# Directions
The pictures stay out. Please retype every line below exactly.
Material provided START
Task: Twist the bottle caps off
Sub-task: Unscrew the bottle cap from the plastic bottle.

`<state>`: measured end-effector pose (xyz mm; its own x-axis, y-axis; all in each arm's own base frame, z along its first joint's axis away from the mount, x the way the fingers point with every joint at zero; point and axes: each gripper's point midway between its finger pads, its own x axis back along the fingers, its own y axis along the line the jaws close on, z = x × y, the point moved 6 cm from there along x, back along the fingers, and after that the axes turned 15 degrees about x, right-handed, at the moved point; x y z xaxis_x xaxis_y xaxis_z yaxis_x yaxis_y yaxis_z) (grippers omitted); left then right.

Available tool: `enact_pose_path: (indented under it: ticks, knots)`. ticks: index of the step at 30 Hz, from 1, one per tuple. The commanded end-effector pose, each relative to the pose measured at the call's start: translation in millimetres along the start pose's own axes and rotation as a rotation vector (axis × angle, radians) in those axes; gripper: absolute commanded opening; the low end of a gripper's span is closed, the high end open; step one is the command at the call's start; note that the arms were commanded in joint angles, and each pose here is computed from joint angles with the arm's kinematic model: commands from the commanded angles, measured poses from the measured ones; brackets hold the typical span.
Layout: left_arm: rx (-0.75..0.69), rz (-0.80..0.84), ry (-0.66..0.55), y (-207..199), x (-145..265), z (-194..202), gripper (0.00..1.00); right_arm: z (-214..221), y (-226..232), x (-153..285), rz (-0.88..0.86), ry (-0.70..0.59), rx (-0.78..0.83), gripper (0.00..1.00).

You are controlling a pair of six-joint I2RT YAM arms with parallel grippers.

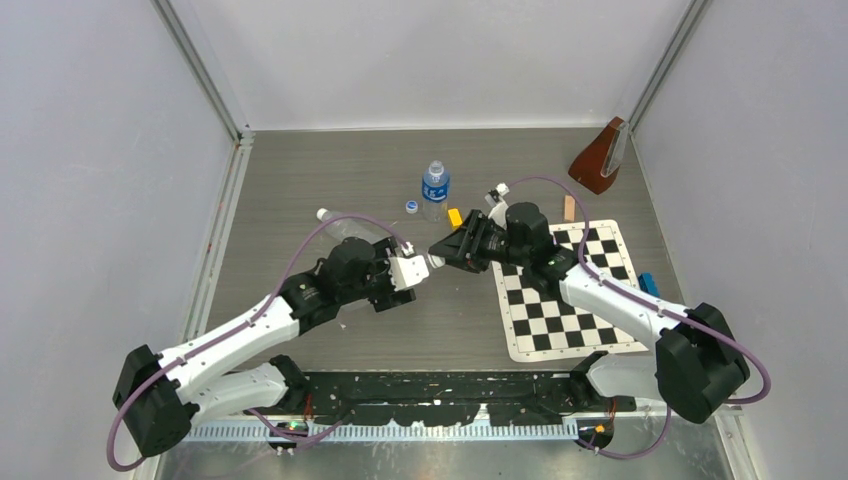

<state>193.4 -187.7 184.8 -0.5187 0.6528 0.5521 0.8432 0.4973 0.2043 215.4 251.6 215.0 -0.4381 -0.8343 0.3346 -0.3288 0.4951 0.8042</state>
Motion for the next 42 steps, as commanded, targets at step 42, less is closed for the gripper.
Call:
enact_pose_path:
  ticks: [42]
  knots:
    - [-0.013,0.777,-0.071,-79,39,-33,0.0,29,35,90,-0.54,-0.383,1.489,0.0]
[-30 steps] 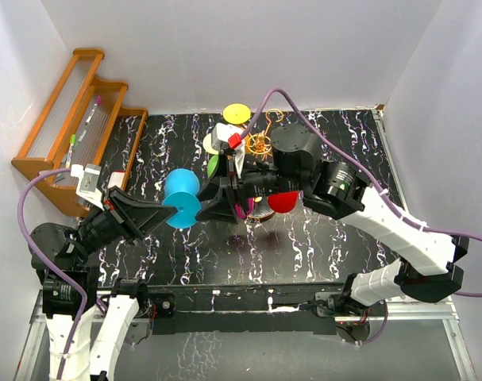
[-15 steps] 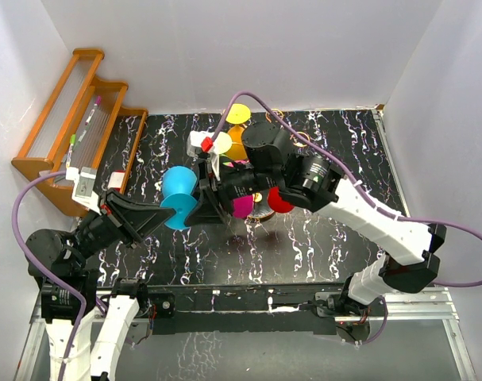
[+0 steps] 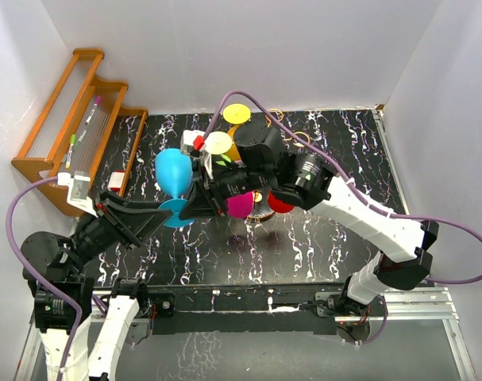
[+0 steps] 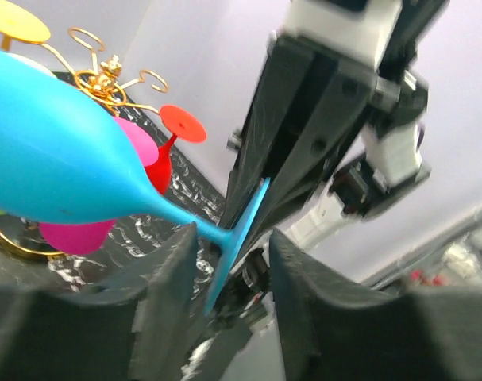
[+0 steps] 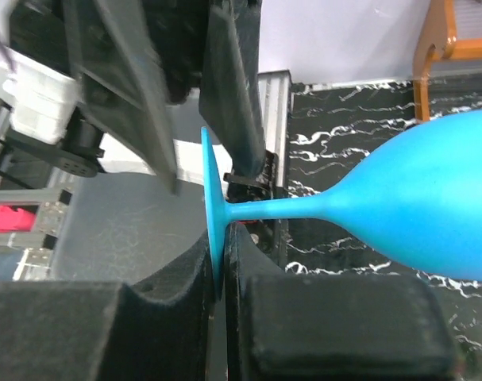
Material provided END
# Answer space
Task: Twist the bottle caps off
Sub-task: Unscrew the bottle cap from the plastic bottle.

`<state>`: measured end-effector pose (xyz mm; its own x-axis, y-axis; all in each arm's own base frame, z along its first joint's axis away from the mount, x the way the fingers point with every joint at zero; point and axes: each gripper's point midway between its finger pads, its own x axis back along the fingers, its own y axis along the line the jaws close on, z = x × y, the point moved 6 cm from there along x, back along the fingers, and after that the axes turned 15 degrees about x, right-handed, at the moved point; x y z xaxis_x xaxis_y xaxis_z yaxis_x yaxis_y yaxis_z) (grippers omitted); left then right.

Available tool: `enact_pose_path: (indented under it: ticks, knots)`. ticks: index of the step at 30 Hz, from 1, one per tuple. The commanded end-effector pose, each relative to the pose measured at the call's start: translation in millimetres along the start pose's own axes and rotation as a rotation vector (axis × angle, radians) in those axes; gripper: absolute commanded opening; the low end of a gripper's span is closed, the high end open; step one is the command at the call's start; note that the arms were commanded in joint angles, and each pose here is computed from joint angles with the arm's kinematic model: commands from the commanded angles, measured poses from the measured ones; brackets hold the typical span.
Layout: left_arm: rx (-0.75..0.69), rz (-0.80..0.84), ry (-0.66..0.55), y (-207..199), x (-145..265), z (-194..202), gripper (0.00..1.00); right_arm: z (-214..221), y (-226..232), x (-153..285), rz (-0.88..0.86), ry (-0.70..0.59), rx (-0.78..0.83), gripper (0.00..1.00).

You are controlling a pair of six-joint I2RT YAM arms with parallel grippers.


<state>193.4 -187.7 184.8 -0.5187 0.6528 0.5521 0.8432 0.4973 0.2043 215.4 251.6 215.0 -0.4381 -0.8343 0.3346 -0.3288 0.4951 0.8042</state>
Motion for the next 42 steps, as commanded, targets at step 42, less is closed for the gripper.
Call:
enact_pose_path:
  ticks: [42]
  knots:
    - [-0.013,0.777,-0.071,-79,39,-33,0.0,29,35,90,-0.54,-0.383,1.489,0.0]
[-30 steps] 
[-15 steps] 
[+0 steps] 
[+0 steps] 
[+0 steps] 

Thus the exercise is complete.